Juliano built dYdX to create a protocol to start offering marginal tokens. It is open source, so technically anyone can launch it to issue the tokens themselves. But dYdX expects to be the standard bearer, with its version offering maximum liquidity to investors seeking to buy or sell margin tokens. His team of five people in San Francisco with experience from Google, Bloomberg, Goldman Sachs, NerdWallet and ConsenSys is working to find as many investors as possible to secure tokens and trade for trade. "It's a race to build liquidity faster than anyone else," says Juliano.

So, how will dYdX make money? As is common in the crypt, Juliano is not exactly sure, and just wants to build up the use first. "We expect to gain value at the protocol level in the future probably through a value-added token," says the founder. "It would have been easy for us to rush to add a questionable token as we have seen in many other protocols, however, we believe it is worth reflecting on the best way to integrate a token into our ecosystem in a way that creates rather than destroys the value for end users. "

" Antonio and his team are among the best engineers in the cryptographic ecosystem to build a new software system for peer-to-peer financial contracts. We believe this will be immensely valuable and used by millions. of people, "says Olaf Carlson-Wee, partner of Polychain. "I'm not interested in short-term revenue models, but rather the opportunity to permanently improve global financial markets."

Timing the decentralized revolution

With the launch less than two months, Juliano also runs to safeguard the protocol from attacks. "You have to take the security of smart contracts very seriously, we almost finished the second independent security check," he tells me.

The security provided by decentralization is one of dYdX's strengths compared to centralized competitors such as Poloniex, which offer margin trading opportunities. There, investors must block ETH as a guarantee for long periods of time, putting it at risk if the exchange is violated, and do not benefit from shared liquidity as dYdX will do.

Could also compete with crypto haters with the CBOE which now offers futures and trading on Bitcoin margins, although it does not yet manage Ethereum.
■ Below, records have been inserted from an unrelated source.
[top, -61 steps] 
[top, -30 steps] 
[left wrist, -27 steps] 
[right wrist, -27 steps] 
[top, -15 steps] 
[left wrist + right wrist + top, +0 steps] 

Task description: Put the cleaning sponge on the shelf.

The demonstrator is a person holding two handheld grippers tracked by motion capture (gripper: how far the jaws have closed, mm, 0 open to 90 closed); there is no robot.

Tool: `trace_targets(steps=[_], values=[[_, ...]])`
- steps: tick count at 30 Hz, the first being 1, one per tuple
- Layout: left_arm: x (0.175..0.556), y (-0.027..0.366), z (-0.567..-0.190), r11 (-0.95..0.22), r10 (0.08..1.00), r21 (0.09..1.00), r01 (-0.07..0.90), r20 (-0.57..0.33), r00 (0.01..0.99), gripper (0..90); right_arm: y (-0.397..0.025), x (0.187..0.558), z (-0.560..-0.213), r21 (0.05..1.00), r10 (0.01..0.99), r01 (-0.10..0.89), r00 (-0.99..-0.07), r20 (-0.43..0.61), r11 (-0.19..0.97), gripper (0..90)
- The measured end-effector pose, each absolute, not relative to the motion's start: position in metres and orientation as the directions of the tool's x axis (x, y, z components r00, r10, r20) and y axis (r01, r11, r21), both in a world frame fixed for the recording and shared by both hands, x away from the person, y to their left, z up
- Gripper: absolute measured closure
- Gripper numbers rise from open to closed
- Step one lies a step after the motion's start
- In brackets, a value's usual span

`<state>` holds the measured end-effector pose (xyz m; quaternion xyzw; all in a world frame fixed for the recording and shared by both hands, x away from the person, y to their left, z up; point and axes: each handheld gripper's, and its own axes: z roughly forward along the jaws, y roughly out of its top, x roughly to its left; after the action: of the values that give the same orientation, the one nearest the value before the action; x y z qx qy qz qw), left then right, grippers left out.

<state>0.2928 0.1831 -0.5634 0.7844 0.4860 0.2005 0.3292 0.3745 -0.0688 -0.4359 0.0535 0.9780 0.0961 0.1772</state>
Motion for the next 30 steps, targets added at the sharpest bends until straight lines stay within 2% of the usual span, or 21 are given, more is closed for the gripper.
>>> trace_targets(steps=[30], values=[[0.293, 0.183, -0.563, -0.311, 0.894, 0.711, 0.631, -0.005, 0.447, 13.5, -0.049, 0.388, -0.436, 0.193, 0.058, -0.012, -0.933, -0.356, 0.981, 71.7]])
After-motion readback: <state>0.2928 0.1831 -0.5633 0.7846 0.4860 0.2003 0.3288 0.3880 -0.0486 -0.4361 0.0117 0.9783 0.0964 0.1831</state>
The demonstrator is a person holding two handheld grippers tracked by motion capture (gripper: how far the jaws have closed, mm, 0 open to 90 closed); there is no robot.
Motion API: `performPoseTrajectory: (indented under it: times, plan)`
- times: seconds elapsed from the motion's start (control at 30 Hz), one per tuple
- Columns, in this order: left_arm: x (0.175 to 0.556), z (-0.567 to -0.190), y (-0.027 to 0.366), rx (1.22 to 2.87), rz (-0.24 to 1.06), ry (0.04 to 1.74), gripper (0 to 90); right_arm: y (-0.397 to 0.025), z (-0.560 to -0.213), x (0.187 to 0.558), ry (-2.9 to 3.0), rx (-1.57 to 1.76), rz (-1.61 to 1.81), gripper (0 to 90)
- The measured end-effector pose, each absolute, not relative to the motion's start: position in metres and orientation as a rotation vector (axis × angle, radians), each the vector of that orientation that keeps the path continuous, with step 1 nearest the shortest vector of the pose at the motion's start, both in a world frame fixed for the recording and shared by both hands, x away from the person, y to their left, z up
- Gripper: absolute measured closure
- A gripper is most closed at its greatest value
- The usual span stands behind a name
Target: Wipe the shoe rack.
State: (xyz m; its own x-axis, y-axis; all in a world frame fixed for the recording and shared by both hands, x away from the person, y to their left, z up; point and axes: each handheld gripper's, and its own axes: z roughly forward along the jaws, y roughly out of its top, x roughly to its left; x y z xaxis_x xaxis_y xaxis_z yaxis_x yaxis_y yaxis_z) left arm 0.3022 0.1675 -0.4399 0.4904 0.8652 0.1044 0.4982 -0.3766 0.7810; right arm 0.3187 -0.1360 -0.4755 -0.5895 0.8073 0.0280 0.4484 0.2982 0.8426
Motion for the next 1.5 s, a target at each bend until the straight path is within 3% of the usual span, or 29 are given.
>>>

Juliano hopes that, since the dYdX protocol can beat short tokens for other ERC20 tokens, one can bet for or against a certain cryptocurrency related to the entire encrypted market by mixing and matching. dYdX will have to nail user experience and appropriate partnerships if it wants to beat the convenience of centralized exchanges and the market of institutional futures.

If all goes well, dYdX wants to enter the options or swap offer. "These derivatives are more often traded by sophisticated traders – we do not think there are too many traders like that at the moment," explains Juliano. "The other types of derivatives we will move into in the future will be really great once the market has matured." That "once the market matures" is a refrain sung by a lot of blockchain projects. The question is: who will survive long enough to see that future, if it ever arrives.